Ethical Capital Partners
- Type: Private
- Industry: Equity firm
- Founded: 2022; 4 years ago
- Founder: Rocco Meliambro
- Headquarters: Montreal, Quebec, Canada
- Key people: Rocco Meliambro (chairman); Fady Mansour (Managing Partner); Mike Cosic (Chief Financial Officer); Solomon Friedman (Partner, VP Compliance); Derek Ogden (Partner, VP Law Enforcement Relations);
- Subsidiaries: Aylo
- Website: ethicalcapitalpartners.com

= Ethical Capital Partners =

Canadian private equity firm

Ethical Capital Partners (ECP) is a Canadian private equity firm based in Ottawa, Ontario.

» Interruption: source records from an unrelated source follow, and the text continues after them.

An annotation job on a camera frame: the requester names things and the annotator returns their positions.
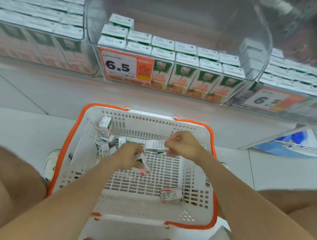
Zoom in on person's left white shoe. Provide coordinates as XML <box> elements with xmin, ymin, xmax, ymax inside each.
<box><xmin>43</xmin><ymin>148</ymin><xmax>61</xmax><ymax>182</ymax></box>

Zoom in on pile of small juice cartons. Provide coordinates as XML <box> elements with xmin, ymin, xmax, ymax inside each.
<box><xmin>93</xmin><ymin>115</ymin><xmax>187</xmax><ymax>203</ymax></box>

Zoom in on person's right forearm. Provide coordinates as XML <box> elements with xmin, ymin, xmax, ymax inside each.
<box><xmin>194</xmin><ymin>151</ymin><xmax>317</xmax><ymax>240</ymax></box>

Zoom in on bin of juice cartons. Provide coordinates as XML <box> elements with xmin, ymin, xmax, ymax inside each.
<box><xmin>95</xmin><ymin>12</ymin><xmax>249</xmax><ymax>105</ymax></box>
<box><xmin>0</xmin><ymin>0</ymin><xmax>99</xmax><ymax>75</ymax></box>
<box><xmin>258</xmin><ymin>47</ymin><xmax>317</xmax><ymax>100</ymax></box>

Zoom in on clear plastic shelf bin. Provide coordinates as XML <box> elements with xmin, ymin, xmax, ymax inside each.
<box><xmin>0</xmin><ymin>0</ymin><xmax>103</xmax><ymax>77</ymax></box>
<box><xmin>228</xmin><ymin>0</ymin><xmax>317</xmax><ymax>128</ymax></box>
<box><xmin>81</xmin><ymin>0</ymin><xmax>275</xmax><ymax>106</ymax></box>

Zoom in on person's left hand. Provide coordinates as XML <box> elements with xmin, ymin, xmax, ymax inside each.
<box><xmin>112</xmin><ymin>142</ymin><xmax>146</xmax><ymax>173</ymax></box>

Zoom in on white shopping basket orange handles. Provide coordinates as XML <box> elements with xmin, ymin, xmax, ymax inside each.
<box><xmin>44</xmin><ymin>101</ymin><xmax>223</xmax><ymax>232</ymax></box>

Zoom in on blue plastic packet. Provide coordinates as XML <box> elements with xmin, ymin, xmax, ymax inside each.
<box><xmin>275</xmin><ymin>130</ymin><xmax>308</xmax><ymax>144</ymax></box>

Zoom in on person's leg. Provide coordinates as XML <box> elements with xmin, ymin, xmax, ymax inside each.
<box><xmin>0</xmin><ymin>142</ymin><xmax>50</xmax><ymax>240</ymax></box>
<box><xmin>255</xmin><ymin>187</ymin><xmax>317</xmax><ymax>240</ymax></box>

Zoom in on juice carton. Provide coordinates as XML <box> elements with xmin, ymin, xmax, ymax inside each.
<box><xmin>131</xmin><ymin>152</ymin><xmax>153</xmax><ymax>177</ymax></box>
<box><xmin>144</xmin><ymin>139</ymin><xmax>170</xmax><ymax>153</ymax></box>

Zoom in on blue panel wire basket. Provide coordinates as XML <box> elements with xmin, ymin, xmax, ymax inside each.
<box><xmin>253</xmin><ymin>125</ymin><xmax>317</xmax><ymax>160</ymax></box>

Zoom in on person's left leg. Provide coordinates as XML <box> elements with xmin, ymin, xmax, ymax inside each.
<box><xmin>0</xmin><ymin>142</ymin><xmax>50</xmax><ymax>240</ymax></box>

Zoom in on person's right hand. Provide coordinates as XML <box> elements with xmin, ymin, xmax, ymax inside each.
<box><xmin>164</xmin><ymin>130</ymin><xmax>210</xmax><ymax>162</ymax></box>

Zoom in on orange white price tag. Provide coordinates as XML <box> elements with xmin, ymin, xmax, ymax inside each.
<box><xmin>241</xmin><ymin>85</ymin><xmax>309</xmax><ymax>114</ymax></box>
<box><xmin>97</xmin><ymin>47</ymin><xmax>156</xmax><ymax>84</ymax></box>

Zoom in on person's left forearm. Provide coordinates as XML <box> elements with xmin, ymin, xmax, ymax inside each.
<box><xmin>0</xmin><ymin>151</ymin><xmax>126</xmax><ymax>240</ymax></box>

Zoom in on person's right leg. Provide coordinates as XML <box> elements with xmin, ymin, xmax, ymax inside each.
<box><xmin>255</xmin><ymin>187</ymin><xmax>317</xmax><ymax>240</ymax></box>

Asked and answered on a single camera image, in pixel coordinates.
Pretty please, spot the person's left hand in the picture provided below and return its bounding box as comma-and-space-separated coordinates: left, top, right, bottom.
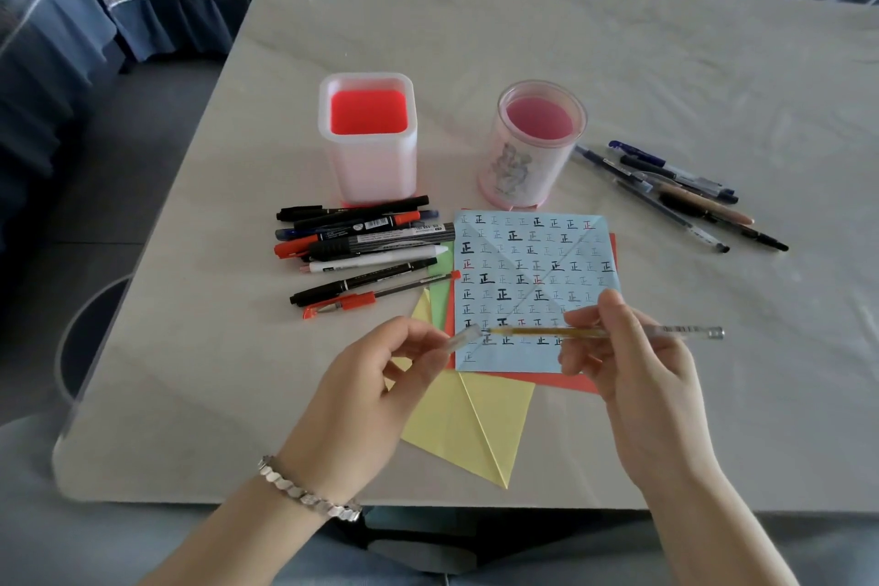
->
277, 315, 454, 505

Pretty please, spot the person's right hand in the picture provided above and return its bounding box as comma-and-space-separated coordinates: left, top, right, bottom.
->
557, 288, 722, 491

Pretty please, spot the red paper sheet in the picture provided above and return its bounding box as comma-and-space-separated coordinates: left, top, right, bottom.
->
444, 232, 619, 395

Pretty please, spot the clear gold ink pen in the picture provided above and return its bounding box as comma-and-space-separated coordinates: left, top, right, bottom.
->
483, 324, 726, 341

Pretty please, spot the red gel pen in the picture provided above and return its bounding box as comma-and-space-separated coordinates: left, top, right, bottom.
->
301, 269, 462, 321

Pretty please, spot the yellow paper sheet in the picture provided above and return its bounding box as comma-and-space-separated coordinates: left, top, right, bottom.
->
384, 288, 537, 491

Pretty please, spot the thin black fineliner pen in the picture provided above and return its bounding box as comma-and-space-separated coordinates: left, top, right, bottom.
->
288, 256, 440, 309

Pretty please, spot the white pen with black label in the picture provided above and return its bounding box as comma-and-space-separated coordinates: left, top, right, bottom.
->
307, 244, 449, 275

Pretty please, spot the green paper sheet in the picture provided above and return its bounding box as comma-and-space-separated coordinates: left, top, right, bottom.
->
425, 242, 458, 305

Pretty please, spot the red black double-tip marker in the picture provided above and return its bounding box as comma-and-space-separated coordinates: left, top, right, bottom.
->
273, 210, 422, 260

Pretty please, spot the thick black grey marker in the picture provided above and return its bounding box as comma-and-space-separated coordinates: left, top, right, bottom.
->
307, 223, 457, 263

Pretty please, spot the blue paper with writing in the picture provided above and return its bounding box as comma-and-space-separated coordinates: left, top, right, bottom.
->
452, 210, 623, 375

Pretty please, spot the thin black pen with clip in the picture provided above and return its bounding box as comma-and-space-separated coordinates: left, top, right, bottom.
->
658, 193, 791, 255

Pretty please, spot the pile of assorted pens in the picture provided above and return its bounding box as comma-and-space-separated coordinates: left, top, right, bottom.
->
573, 138, 791, 255

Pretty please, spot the square white red pen holder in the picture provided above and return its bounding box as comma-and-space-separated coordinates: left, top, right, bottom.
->
318, 71, 418, 208

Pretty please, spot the round pink pen holder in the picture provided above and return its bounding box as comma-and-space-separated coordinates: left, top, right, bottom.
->
477, 79, 589, 212

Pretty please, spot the silver link bracelet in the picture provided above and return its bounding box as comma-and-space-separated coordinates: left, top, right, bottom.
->
257, 454, 364, 525

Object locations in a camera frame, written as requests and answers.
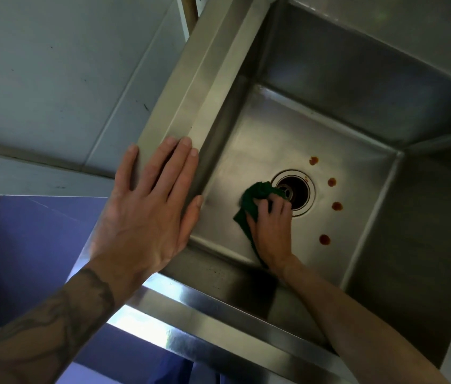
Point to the person's right hand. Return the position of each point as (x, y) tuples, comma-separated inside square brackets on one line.
[(273, 239)]

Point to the basin drain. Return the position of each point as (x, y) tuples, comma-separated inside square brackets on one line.
[(301, 191)]

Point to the person's left hand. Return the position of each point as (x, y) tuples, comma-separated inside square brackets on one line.
[(145, 227)]

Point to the stainless steel sink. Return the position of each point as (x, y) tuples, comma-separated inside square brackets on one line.
[(329, 95)]

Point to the person's right forearm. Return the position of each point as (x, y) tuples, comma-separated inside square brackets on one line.
[(349, 323)]

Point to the green scouring cloth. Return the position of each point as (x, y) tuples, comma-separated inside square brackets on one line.
[(255, 193)]

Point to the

Founded in 2022, the firm became widely known after acquiring MindGeek, the parent company of Pornhub, Brazzers and RedTube, in March 2023 for an undisclosed amount. MindGeek was renamed Aylo in August 2023.

== History ==
Ethical Capital Partners was launched in 2022 in Montreal. In March 2023, ECP acquired MindGeek, the parent company of Pornhub and other adult-entertainment websites, for an undisclosed amount. At the time of the acquisition, MindGeek was facing legal and regulatory scrutiny over non-consensual sexual content and material involving minors on its platforms.